Three pillars of fitness: If you are not satisfied with your weight loss result or looking to pack on some lean muscle mass and want to live healthily,
and you are not getting good results from what you are doing to lose your weight or gaining muscle mass.
you need to learn the three pillars of fitness. Many people only focus on some areas and don’t understand the other important things in the strategy.
I believe learning these three pillars of fitness will surely help to reach the bigger picture of weight loss and muscle gain in your mind.
and eventually helping you to get your goals much faster.
Three pillars of fitness
1. Diet– three pillars of fitness
The first up is ‘diet’. what and how you eat has the biggest and most long-lasting impact on your health whether you’re looking for weight loss, muscle gain, or general health.
Dietitians and nutritionists spend a lot of time preparing personalized meal plans counting the right amount of carbs, fats, and proteins that are required by an individual’s body to meet their goals.
Although it is quite challenging to stick to follow a strict diet, it pays off in the long run.
Diet should be treated as the primary fuel required by your body to perform towards your goal
whether it’s weight gain,weight loss or general fitness
Diet alone cannot give you the results that you’re looking for.

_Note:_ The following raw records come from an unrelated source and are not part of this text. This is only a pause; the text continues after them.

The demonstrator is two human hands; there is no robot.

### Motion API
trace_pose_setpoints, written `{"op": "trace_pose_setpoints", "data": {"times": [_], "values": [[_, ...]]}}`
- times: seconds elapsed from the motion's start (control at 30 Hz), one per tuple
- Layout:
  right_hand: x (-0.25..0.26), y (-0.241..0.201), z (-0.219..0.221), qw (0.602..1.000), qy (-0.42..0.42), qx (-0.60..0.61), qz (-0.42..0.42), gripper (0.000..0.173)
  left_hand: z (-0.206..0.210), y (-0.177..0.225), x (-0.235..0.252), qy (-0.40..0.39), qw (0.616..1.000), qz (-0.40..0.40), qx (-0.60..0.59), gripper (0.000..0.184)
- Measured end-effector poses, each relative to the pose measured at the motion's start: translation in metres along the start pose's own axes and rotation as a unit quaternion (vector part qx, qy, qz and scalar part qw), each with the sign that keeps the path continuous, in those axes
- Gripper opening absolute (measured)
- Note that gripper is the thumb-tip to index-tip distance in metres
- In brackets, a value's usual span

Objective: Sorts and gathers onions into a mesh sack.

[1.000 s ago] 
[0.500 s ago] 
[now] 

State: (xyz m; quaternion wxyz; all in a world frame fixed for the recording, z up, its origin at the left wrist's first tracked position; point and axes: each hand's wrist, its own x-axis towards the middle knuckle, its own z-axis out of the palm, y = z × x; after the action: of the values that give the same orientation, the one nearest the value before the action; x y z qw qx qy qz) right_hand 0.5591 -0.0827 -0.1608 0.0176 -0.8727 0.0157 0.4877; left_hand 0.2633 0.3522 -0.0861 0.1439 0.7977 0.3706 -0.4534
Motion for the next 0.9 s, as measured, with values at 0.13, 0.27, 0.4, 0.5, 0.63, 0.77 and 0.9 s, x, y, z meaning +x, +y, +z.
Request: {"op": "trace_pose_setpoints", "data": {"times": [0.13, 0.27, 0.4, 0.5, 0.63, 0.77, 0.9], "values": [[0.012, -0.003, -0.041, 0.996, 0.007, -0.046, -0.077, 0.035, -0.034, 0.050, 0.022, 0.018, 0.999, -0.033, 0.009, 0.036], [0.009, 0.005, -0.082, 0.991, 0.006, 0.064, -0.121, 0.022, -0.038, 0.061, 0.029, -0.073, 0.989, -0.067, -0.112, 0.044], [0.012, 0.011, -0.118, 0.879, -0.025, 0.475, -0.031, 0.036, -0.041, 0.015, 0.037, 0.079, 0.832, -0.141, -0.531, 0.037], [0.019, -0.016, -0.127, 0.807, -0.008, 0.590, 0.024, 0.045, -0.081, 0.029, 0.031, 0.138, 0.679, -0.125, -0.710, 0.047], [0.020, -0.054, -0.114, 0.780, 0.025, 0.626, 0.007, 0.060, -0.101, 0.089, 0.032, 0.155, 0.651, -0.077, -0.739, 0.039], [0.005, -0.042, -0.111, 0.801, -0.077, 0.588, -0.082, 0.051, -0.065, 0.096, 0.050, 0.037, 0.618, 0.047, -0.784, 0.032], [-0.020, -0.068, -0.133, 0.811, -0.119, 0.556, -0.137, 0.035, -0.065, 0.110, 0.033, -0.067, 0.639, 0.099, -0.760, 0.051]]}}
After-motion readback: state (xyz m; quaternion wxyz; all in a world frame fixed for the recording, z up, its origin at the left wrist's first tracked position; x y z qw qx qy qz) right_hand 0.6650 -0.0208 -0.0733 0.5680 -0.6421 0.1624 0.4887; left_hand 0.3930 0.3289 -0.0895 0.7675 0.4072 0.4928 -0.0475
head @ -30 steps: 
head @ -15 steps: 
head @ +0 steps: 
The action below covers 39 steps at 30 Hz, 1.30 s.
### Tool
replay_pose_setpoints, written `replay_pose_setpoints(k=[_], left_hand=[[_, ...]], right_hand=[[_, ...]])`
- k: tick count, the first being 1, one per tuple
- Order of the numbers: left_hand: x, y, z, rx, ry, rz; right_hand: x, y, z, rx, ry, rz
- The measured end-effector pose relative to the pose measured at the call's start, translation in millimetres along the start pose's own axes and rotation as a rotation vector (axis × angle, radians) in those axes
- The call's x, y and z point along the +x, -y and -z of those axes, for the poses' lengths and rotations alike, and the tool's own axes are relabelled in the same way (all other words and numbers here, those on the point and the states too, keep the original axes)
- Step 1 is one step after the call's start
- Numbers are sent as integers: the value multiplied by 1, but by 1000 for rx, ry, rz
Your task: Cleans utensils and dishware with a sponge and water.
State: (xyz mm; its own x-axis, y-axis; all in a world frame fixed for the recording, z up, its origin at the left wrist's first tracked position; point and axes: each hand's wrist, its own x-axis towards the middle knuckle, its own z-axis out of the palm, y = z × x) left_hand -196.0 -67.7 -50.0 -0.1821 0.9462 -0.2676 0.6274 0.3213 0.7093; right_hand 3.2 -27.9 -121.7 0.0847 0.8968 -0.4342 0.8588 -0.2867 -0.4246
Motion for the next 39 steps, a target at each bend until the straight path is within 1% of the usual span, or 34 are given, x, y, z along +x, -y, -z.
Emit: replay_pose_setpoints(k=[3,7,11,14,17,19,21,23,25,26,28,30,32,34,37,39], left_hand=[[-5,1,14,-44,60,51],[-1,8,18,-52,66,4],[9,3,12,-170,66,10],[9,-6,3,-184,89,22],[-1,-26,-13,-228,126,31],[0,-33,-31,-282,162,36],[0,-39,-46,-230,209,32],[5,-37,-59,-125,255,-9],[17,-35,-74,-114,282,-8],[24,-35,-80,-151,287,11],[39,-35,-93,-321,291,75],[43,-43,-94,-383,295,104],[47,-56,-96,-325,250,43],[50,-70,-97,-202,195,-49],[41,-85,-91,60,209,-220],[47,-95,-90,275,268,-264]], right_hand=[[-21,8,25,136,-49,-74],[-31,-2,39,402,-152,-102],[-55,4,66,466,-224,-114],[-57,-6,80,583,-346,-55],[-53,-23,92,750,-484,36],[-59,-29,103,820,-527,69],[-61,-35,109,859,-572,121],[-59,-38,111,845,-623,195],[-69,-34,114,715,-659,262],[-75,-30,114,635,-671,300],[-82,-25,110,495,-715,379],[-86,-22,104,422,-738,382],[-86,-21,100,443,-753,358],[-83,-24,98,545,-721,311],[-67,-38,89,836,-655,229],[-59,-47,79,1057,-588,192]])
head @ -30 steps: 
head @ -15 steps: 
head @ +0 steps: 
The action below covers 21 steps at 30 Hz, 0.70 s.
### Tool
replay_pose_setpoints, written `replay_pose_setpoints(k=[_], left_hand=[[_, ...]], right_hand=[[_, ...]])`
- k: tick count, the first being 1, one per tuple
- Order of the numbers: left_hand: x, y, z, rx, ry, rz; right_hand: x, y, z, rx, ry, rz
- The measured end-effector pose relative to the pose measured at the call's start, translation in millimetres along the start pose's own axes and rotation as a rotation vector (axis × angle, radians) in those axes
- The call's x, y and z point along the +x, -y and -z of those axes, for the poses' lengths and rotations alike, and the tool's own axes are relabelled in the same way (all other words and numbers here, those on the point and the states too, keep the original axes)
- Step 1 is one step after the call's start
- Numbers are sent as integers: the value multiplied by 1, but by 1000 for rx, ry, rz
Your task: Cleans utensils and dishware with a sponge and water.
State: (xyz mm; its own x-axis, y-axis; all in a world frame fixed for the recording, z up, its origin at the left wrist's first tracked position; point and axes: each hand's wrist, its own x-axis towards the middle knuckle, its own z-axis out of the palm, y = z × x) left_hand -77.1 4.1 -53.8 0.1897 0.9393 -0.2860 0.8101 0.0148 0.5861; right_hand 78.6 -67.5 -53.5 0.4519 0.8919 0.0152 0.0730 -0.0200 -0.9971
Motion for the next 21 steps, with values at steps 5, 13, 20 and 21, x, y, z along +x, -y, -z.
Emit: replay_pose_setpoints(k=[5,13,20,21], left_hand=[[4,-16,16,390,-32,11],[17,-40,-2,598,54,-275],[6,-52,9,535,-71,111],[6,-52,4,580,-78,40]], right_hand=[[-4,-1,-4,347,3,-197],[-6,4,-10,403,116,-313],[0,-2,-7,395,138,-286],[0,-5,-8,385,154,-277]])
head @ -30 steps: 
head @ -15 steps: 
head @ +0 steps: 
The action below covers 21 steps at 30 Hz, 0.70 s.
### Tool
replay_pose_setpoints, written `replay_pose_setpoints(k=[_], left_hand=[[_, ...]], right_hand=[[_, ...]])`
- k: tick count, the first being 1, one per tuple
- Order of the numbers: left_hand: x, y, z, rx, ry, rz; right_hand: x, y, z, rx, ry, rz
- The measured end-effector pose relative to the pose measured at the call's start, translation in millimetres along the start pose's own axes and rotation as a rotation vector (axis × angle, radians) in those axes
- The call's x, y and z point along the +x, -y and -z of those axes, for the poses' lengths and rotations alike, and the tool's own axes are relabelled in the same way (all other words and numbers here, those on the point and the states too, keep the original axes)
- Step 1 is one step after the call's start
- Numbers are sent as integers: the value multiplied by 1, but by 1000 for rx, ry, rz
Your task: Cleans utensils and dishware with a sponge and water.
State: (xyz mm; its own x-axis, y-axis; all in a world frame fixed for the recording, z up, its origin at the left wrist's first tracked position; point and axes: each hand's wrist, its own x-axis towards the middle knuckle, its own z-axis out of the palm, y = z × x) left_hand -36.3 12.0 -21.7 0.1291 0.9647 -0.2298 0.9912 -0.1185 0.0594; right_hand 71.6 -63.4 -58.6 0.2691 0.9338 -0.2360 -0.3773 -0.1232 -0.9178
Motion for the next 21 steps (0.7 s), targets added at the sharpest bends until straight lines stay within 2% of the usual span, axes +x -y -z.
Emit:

It should always be combined with the appropriate and right amount of ‘exercise’.
which is the second pillar of three pillars of fitness
You should always go for a knowledgeable trainer if you want to workout in the gym who can help you to achieve your goal.
you cannot achieve your goal without doing exercise.
The smart and right workout plan will help you to reach your goal so you have to work your ass off in the gym or outdoor.
a trainer will help you for extracting maximum results from your workout plan without any kind of injury.
Because if you injured yourself while doing a workout
it can lead to several weeks off from the gym and you will find yourself at the place where you’ve started.
Every individual has a different type of body and capabilities.
You should not follow any bodybuilder’s or celebrity workout plan blindly.
first know your experience level and see if that plan is appropriate for you or not.
you cannot do what they can do until you’ve reached their level.
and this is a common mistake that beginners do in the gym commonly.
it couldn’t help you rather you get disappointment at the end. So choose your workout plan and trainer wisely.
Exercise and diet both can be out of whack if you’re not getting enough sleep. good sleep is a
must for the body to recover from strenuous sessions what u did in the gym.
6-8 hours of sleep is enough if you’re a college student or a job person.
recovery depends on the intensity level of your workout. the more intense workout you perform more recovery you need.
otherwise, you couldn’t give your 100% in your next session because you did not take enough rest to recover from your last session
and it can lead to decreased performance and overtraining syndrome.
OTS(overtraining syndrome) is a condition where you feel exhausted and it can cause chronic joint and muscle pain in your body.
It is advised to take enough rest for maximum recovery of your body.so you can perform better with maximum effort to achieve your goal.
These are the ‘Three pillars of fitness’ you should follow if you want to get the best results for your goal.